Your instructions:
The result should be a full, exact repeat of the entries, free of pictures.

───── Raw data

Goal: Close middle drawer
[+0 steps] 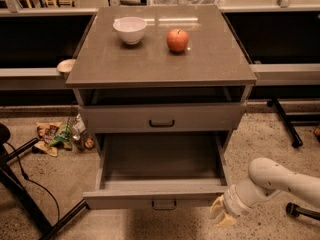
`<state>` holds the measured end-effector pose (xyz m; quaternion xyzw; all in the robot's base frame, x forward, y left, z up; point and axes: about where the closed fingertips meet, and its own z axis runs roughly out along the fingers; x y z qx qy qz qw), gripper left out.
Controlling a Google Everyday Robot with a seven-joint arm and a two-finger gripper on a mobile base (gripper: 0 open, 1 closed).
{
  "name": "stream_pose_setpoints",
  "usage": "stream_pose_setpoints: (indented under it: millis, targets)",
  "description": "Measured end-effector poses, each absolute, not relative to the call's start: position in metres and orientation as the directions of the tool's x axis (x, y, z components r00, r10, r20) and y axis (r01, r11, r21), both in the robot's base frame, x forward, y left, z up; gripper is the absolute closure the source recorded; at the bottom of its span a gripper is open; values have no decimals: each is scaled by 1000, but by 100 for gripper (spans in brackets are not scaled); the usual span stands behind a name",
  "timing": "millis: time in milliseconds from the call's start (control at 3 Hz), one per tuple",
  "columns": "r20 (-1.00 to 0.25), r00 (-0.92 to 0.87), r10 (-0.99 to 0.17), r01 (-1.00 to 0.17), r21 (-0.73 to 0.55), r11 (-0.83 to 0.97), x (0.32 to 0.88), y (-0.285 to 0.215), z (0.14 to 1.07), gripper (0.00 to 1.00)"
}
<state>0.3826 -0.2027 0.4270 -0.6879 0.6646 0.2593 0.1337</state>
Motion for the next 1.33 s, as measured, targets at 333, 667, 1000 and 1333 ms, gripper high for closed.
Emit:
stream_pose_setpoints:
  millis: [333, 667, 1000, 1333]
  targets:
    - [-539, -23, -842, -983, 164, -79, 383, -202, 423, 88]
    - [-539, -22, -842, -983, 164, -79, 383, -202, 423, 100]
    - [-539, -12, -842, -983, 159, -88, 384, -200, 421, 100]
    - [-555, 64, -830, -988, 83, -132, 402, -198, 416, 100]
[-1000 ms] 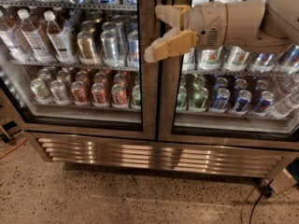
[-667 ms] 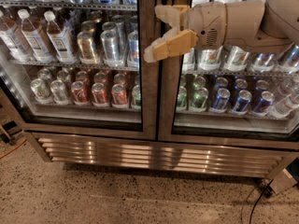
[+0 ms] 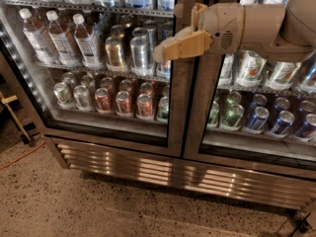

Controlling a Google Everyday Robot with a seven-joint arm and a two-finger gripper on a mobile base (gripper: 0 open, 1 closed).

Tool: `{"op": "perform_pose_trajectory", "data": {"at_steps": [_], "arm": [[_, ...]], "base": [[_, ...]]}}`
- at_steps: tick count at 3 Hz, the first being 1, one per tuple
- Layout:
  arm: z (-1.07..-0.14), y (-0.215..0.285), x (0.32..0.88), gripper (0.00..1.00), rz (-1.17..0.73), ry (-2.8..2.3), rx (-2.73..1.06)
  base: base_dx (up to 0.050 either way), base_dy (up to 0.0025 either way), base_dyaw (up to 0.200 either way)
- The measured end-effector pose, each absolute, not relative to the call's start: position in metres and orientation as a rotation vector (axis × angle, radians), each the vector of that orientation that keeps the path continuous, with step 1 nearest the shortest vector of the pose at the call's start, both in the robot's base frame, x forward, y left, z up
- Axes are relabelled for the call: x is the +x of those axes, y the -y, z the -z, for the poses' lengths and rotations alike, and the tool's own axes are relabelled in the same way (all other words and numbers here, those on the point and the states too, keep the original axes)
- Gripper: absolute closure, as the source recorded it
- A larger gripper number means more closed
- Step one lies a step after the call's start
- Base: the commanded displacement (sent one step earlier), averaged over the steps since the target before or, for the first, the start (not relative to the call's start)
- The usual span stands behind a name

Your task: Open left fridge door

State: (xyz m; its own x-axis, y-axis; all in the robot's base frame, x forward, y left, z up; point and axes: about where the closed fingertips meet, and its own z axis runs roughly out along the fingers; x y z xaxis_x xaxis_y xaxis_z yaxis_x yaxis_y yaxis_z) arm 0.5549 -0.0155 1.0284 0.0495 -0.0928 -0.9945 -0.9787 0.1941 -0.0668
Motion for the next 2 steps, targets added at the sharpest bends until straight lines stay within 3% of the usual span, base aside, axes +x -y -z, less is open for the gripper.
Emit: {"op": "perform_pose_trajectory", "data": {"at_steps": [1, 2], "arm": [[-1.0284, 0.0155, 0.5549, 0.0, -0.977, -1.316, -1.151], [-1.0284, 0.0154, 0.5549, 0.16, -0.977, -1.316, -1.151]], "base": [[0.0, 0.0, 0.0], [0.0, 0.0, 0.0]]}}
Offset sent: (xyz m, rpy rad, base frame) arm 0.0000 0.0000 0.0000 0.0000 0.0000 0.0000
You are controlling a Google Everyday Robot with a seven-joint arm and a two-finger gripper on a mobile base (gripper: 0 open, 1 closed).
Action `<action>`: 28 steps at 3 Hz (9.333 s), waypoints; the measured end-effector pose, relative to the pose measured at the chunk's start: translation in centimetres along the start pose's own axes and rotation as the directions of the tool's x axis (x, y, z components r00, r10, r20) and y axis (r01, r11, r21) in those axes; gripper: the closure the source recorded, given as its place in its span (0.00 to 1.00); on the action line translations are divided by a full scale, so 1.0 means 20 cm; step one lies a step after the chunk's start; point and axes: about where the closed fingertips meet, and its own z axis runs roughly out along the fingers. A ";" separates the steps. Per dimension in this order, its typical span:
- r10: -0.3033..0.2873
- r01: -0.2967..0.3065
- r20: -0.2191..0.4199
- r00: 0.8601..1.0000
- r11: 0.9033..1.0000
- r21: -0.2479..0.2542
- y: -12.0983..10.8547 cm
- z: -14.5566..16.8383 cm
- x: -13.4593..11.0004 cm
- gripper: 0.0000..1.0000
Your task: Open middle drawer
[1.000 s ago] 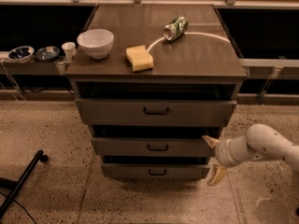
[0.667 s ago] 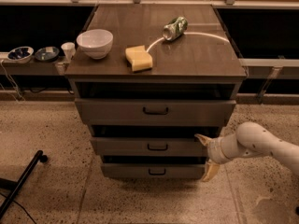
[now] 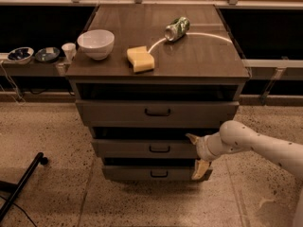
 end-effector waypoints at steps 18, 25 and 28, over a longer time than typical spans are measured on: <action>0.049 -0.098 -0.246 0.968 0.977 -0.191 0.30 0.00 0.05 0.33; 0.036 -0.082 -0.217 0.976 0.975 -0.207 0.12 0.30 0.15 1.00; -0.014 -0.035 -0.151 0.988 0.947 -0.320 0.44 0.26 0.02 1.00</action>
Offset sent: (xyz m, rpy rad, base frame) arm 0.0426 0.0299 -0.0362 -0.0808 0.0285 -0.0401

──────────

Result for this task:
Goal: Close middle drawer
[+0 steps] 
`<state>` holds the measured end-effector pose (xyz m; quaternion xyzw; all in the robot's base frame, x forward, y left, z up; point and axes: about where the closed fingertips meet, and its own z axis runs roughly out along the fingers; x y z qx qy qz qw), gripper left out.
Controlling a Google Everyday Robot with a seven-joint arm and a two-finger gripper on a mobile base (gripper: 0 open, 1 closed).
{
  "name": "stream_pose_setpoints",
  "usage": "stream_pose_setpoints: (indented under it: millis, targets)",
  "description": "Measured end-effector poses, each absolute, not relative to the call's start: position in metres and orientation as the directions of the tool's x axis (x, y, z components r00, r10, r20) and y axis (r01, r11, r21), both in the robot's base frame, x forward, y left, z up; gripper is the absolute closure the source recorded; at the bottom of its span a gripper is open; values have no decimals: each is scaled by 1000, but by 100 for gripper (spans in brackets are not scaled); the usual span stands behind a name",
  "timing": "millis: time in milliseconds from the call's start (control at 3 Hz), one per tuple",
  "columns": "r20 (-1.00 to 0.25), r00 (-0.92 to 0.87), r10 (-0.99 to 0.17), r01 (-1.00 to 0.17), r21 (-0.73 to 0.55), r11 (-0.83 to 0.97), x (0.32 to 0.88), y (-0.285 to 0.215), z (0.14 to 1.07), gripper (0.00 to 1.00)"
}
<state>0.3826 -0.2027 0.4270 -0.6879 0.6646 0.2593 0.1337</state>
Motion for the next 1.33 s, as measured, targets at 333, 667, 1000 and 1333 ms, gripper high for closed.
Emit:
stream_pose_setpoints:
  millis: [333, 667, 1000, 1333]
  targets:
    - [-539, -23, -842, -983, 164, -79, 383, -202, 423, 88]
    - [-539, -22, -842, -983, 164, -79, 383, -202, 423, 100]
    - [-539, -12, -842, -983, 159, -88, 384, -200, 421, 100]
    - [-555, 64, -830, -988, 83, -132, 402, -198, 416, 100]
[-1000 ms] 
[-667 ms] 
[+0 ms] 

Controlling a Google Everyday Robot with a seven-joint arm and a two-finger gripper on a mobile base (gripper: 0 open, 1 closed).

Tool: `{"op": "perform_pose_trajectory", "data": {"at_steps": [_], "arm": [[_, ...]], "base": [[_, ...]]}}`
- at_steps: tick count at 3 Hz, the first being 1, one per tuple
- Layout:
  arm: z (-1.07..-0.14), y (-0.215..0.285), x (0.32..0.88), gripper (0.00..1.00), rz (-1.17..0.73), ry (-2.8..2.3), rx (-2.73..1.06)
  base: base_dx (up to 0.050 either way), base_dy (up to 0.0025 either way), base_dyaw (up to 0.200 either way)
- The measured end-effector pose, each absolute, not relative to the call's start: position in metres and orientation as a rotation vector (axis × angle, radians), each the vector of that orientation that keeps the path continuous, with step 1 nearest the shortest vector of the pose at the call's start, both in the robot's base frame, x forward, y left, z up
- Axes are relabelled for the call: x is the +x of those axes, y the -y, z the -z, for the poses' lengths and rotations alike, and the tool's own axes are relabelled in the same way (all other words and numbers here, those on the point and the states too, keep the original axes)
- Gripper: absolute closure, as the source recorded it
- A larger gripper number means more closed
- Step one lies a step after the call's start
- Base: the commanded displacement (sent one step earlier), averaged over the steps since the target before or, for the first, the start (not relative to the call's start)
- The usual span stands behind a name

Your task: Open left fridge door

State: (xyz m; its own x-axis, y-axis; all in the robot's base frame, x forward, y left, z up; point and axes: about where the closed fingertips meet, and its own z axis runs roughly out along the fingers; x y z xaxis_x xaxis_y xaxis_z yaxis_x yaxis_y yaxis_z) arm 0.5549 -0.0155 1.0284 0.0495 -0.0928 -0.9945 -0.9787 0.1941 -0.0668
Motion for the next 2 steps, targets added at the sharpest bends until straight lines stay within 3% of the usual span, base aside, axes +x -y -z, less is open for the gripper.
Emit: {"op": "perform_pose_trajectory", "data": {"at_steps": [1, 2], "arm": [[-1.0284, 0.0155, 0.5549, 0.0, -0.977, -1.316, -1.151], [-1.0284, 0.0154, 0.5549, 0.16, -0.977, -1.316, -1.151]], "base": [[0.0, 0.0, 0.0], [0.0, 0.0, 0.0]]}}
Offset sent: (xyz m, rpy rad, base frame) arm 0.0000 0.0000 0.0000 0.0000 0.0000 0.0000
You are controlling a Google Everyday Robot with a seven-joint arm and a two-finger gripper on a mobile base (gripper: 0 open, 1 closed).
Action `<action>`: 28 steps at 3 Hz (9.333 s), waypoints; the measured end-effector pose, relative to the pose measured at the chunk's start: translation in centimetres along the start pose's own axes and rotation as the directions of the tool's x axis (x, y, z components r00, r10, r20) and y axis (r01, r11, r21) in those axes; gripper: the closure the source recorded, given as its place in its span (0.00 to 1.00); on the action line translations are divided by a full scale, so 1.0 means 20 cm; step one lies a step after the chunk's start; point and axes: about where the closed fingertips meet, and its own z axis runs roughly out along the fingers. A ";" separates the steps. Per dimension in this order, its typical span:
- r10: -0.3033..0.2873
- r01: -0.2967..0.3065
- r20: -0.2191..0.4199
- r00: 0.8601..1.0000
- r11: 0.9033..1.0000
- r21: -0.2479..0.2542
- y: -12.0983..10.8547 cm
- z: -14.5566..16.8383 cm
- x: -13.4593..11.0004 cm
- gripper: 0.0000..1.0000
Your task: Open middle drawer
[1.000 s ago] 
[0.667 s ago] 
[now] 
 end-effector waypoints at steps 18, 25 and 28, over a longer time than typical spans are measured on: <action>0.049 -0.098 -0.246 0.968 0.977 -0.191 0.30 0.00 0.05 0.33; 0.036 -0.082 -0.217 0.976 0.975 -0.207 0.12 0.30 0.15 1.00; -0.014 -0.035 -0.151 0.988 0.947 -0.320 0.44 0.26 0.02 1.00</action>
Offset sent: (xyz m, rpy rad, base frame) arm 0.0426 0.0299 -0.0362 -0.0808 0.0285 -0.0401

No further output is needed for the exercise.